** TASK GOAL **
Across the data below, how many lines hold "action"? Answer with that number and nothing else.

━━━━━━━━

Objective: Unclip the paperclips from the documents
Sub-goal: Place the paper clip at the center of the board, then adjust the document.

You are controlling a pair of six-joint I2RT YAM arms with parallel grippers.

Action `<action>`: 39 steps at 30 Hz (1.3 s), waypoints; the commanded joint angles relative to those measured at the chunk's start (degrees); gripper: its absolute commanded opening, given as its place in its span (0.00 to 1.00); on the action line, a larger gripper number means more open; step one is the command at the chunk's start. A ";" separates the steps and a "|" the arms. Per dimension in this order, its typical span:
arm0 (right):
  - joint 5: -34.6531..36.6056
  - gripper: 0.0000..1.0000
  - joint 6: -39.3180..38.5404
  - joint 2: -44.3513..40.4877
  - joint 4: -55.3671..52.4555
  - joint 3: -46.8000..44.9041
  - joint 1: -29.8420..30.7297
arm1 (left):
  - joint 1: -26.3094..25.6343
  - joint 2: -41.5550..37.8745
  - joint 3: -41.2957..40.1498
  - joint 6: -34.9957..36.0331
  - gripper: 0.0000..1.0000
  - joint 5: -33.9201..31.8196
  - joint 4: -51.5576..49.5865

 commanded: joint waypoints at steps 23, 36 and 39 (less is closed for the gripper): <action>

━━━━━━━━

** WRITTEN SOLUTION **
2